И когда казалось, он уже не в силах заснуть, Ван неизменно засыпал, и сны его были юны.
Когда первое пламя дня коснулось гамака, Ван пробудился иным человеком — и в высшей степени мужчиной. «Ада, сень сада, отрада» — этот дактилический триметр явился единственным вкладом Вана Вина в англо-американскую поэзию, — звучало у него в голове. Ура — скворец, тьме космоса конец! Ему было четырнадцать с половиной; он был горяч и смел; скоро он неистово ею овладеет!
Проигрывая прошлое, Ван мог особо выделить такой момент воскрешения юности. Натянув плавки, протолкнув и упрятав туда все сложное, многочисленное и упорствующее хозяйство, он вывалился из своего гнезда и тотчас решил проверить, есть ли движение в той части дома, где она обитала. Есть! Блеснул хрусталь, цветное пятнышко. В одиночестве на уединенном балконе Ада вкушала sa petite collation du matin[77]. Отыскав сандалии — в одной оказался жук, в другой какой-то лепесток, — Ван устремился через кладовую в прохладу дома.
Дети ее склада — придумщики самых рафинированных философий. Была и у Ады своя маленькая философская теория. Еще и недели не прошло с приезда Вана, как он уж был сочтен достойным посвящения в ее премудрости. Жизнь каждого человека состоит из определенным образом классифицированных явлений: «настоящих явлений» — которые происходят нечасто и потому бесценны, просто «явлений», составляющих всю обыденность жизни, и «явлений-призраков», еще именуемых «туман», таких как лихорадка, зубная боль, глубочайшие потрясения и смерть. Три или более происходящих одновременно явлений образуют «башню», а если одно за другим — то «мост». «Настоящие башни» и «настоящие мосты» — это радости жизни, если же башни встречаются по нескольку — то это высшее блаженство; хотя такого почти никогда не бывает.

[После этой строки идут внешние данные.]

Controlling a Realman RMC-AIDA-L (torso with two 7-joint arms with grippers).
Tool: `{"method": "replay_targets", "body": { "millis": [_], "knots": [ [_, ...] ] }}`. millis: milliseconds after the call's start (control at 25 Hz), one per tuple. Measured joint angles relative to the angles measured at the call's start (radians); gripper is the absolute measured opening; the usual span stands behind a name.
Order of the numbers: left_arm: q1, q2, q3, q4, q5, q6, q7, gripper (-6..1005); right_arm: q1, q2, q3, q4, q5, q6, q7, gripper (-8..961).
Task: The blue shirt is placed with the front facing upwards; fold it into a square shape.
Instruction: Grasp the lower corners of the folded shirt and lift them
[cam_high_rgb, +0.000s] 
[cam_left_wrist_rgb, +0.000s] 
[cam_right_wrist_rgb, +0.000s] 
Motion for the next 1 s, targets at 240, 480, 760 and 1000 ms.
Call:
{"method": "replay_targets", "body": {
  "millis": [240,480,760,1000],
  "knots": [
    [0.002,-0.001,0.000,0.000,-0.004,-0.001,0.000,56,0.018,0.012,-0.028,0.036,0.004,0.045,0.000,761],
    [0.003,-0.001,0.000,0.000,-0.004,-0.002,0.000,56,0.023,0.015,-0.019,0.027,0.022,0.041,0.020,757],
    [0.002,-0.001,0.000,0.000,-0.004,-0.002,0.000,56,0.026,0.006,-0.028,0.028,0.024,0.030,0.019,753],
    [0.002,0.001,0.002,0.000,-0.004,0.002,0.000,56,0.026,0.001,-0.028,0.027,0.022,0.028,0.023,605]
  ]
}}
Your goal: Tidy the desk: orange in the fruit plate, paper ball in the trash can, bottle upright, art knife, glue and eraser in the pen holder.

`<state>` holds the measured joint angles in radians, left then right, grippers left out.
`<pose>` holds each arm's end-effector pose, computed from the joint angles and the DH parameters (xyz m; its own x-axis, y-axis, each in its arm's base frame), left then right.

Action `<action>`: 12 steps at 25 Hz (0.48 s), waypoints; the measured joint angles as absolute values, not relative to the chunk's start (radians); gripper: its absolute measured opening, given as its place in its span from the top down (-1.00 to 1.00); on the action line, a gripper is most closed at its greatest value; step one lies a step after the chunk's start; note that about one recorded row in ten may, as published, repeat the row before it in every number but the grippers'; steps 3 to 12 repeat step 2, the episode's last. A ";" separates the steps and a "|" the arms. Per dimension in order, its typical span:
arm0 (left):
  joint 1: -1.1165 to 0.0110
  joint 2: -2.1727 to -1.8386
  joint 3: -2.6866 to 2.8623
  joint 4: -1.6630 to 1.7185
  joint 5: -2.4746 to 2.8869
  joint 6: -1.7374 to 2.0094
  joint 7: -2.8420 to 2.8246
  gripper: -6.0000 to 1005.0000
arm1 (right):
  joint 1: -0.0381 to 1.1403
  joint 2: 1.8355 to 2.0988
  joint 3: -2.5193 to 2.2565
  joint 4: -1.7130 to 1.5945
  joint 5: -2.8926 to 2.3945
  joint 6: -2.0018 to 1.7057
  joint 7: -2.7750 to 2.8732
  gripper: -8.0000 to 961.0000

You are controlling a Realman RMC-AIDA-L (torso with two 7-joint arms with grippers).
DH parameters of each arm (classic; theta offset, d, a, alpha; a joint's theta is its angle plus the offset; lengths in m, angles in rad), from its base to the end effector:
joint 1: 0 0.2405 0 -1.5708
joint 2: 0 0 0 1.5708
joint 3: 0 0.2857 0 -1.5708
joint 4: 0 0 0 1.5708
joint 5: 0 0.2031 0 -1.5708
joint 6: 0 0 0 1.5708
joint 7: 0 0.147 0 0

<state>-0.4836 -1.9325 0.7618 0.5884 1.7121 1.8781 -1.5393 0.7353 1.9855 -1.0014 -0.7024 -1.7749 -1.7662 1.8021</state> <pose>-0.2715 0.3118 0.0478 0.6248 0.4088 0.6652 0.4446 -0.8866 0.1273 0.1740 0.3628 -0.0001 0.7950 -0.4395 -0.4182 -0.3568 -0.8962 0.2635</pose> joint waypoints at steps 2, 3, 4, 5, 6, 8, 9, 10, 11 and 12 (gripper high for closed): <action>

При определенных обстоятельствах и в некотором ракурсе даже простое «явление» может показаться или даже стать «настоящим», а может и наоборот — сгуститься в зловонный «туман». Если же счастье и несчастье сплетаются между собой — единовременно или не сразу и по нисходящей, человеку выпадают «повергнутые башни» и «разрушенные мосты».
Образные и конструкционные детали такой метафизики не наполняли Адины ночи мукой, как это было у Вана, и в то утро — как и во многие другие — он остро почувствовал, что возвращается из гораздо более далекой и сумрачной страны, чем та, где обитает она в своем солнечном свете.
Ее пухлые, блестевшие липким губы улыбались.
(Когда я тебя сюда целую, говорил он ей много лет спустя, постоянно вспоминаю то голубое утро и балкон, где ты ела tartine au miel[78], пусть по-французски, так лучше.)
Классическая красота цветочного меда, светлого, гладкого, прозрачного, плавно стекавшего с ложечки и расплавленной медью заливавшего хлеб с маслом моей любимой. Крошки вязли в нектаре.
— Настоящее? — спросил он.
— Башня! — ответила она.
И еще оса.
Оса обследовала ее тарелку. Тельце насекомого подрагивало.
— Надо как-нибудь попробовать ее съесть, — заметила Ада, — но чтоб было вкусней, побыстрей проглотить. Язык она, конечно же, не ужалит. Животные не притрагиваются к человеческому языку. Когда лев приканчивает какого-нибудь путника, съедает все до косточки, но непременно оставит человеческий язык среди пустыни (небрежный жест).
— Не может быть!
— Общеизвестная загадка природы.
В тот день волосы у нее были старательно расчесаны и отливали темным блеском, контрастируя с матовой бледностью шеи и плечей. На Аде была тенниска в полоску, та самая, которую Ван в своих уединенных мечтах с таким наслаждением срывал с ее извивающегося тела. Клеенка была в голубую и белую клетку. Пленочка меда сверкала на остатках масла в прохладной фаянсовой масленке.
— Ну, хорошо. Что же третье Настоящее?
Она внимательно смотрела на него. Золотистая капелька, загоревшаяся у нее на губе, внимательно смотрела на него. Бархатистая, трехцветная анютина глазка, с которой она накануне рисовала акварельку, внимательно смотрела на него из вытянутой хрустальной вазочки. Ада не произнесла ни слова. Не сводя с него взгляда, облизала растопыренные пальцы.